The systematic registration of patients as “asylum-seeking” allowed identifying the health information of this study population. This is considered as strength of the study and described as urgently needed in more settings [39]. However, some asylum-seeking patients might have been missed by administration staff and the number of asylum-seeking patients was potentially underestimated.
This study focused on recent asylum-seekers and therefore excluded visits by asylum-seeking children who visited the hospital before 2015. This helped to prevent the dilution of differences between recent asylum-seekers and non-asylum-seekers. The exclusion of these visits might however limit the results and excludes data from long-term asylum-seeking children. Of note, the proportion of children with non-Swiss nationality in the comparison group with 36% is considerable. Potential differences between Swiss nationals and non-asylum-seekers without Swiss nationality were missed. In addition, migrant children without official documents are not represented in this study.
Another limitation was that the retrospective nature of the study resulted in missing data. Important questions, such as transition countries of asylum-seeking patients before they reached Switzerland could not be included in the analysis as the percentage of missing data was too high. Contacting patients to gather additional information was not deemed feasible due to the size of the dataset.
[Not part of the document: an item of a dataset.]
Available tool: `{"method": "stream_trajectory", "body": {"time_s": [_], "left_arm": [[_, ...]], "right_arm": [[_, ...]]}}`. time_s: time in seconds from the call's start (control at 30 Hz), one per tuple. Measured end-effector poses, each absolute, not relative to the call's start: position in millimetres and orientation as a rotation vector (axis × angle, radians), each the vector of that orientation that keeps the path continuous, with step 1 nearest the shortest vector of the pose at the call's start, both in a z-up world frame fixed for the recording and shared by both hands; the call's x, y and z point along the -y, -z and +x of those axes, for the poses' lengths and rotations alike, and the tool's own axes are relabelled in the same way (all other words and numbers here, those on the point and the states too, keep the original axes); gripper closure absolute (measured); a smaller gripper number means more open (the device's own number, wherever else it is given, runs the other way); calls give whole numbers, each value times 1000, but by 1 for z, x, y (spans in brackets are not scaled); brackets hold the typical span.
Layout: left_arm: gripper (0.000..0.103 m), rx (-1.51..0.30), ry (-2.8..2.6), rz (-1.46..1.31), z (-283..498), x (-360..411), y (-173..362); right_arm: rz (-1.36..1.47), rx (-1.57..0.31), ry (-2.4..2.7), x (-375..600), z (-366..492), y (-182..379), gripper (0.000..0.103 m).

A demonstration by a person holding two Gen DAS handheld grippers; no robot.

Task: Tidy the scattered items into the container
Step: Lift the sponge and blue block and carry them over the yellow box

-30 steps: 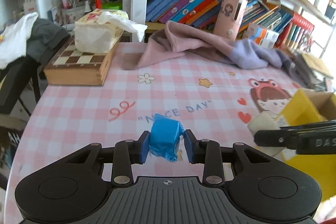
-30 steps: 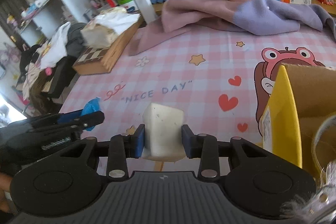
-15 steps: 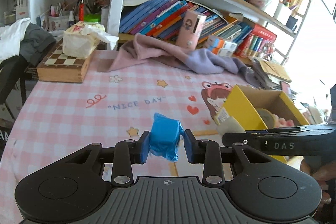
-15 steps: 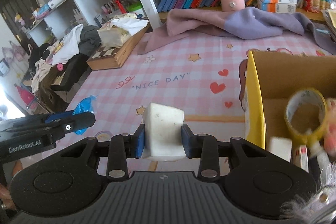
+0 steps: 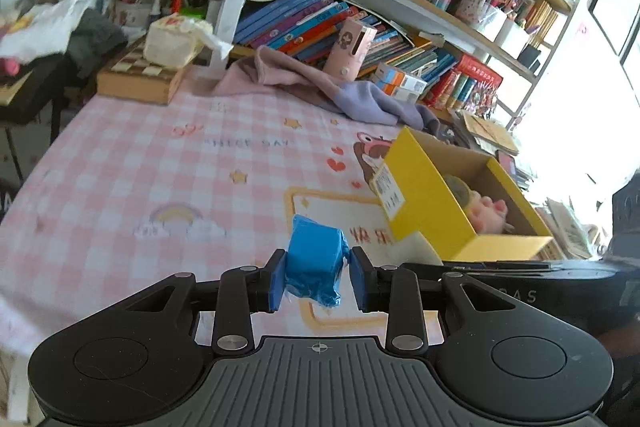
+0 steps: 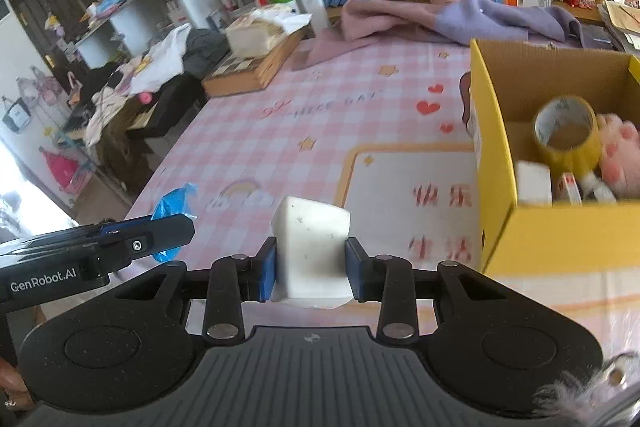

This limited an in-depth analysis of many aspects like analyzing the main diagnosis leading to the visits, the family structure or describing the socio-economic background of the study population, but allowed to include all visits, providing a comprehensive overview of health visits by asylum-seeking patients. To address some of the research questions mentioned in the limitations, further studies are analyzing smaller subgroups of the study population. This allows the comparison of main diagnosis in asylum-seeking and non-asylum-seeking inpatients [40], an in-depth analysis of the subgroup of frequently visiting patients as the investigation of potentially preventable hospital admissions and emergency department visits [41]. Further to this an earlier qualitative study from our institution was done to understand the perspective of the asylum-seeking families on including on aspects for the escape and the quality of care provided at the hospital. [42].
Finally, patients which required a change of wards were counted as separate hospital admission. This allowed us to correctly identify all wards where patients were admitted, however, this may have resulted in overestimation of hospital admissions in both groups.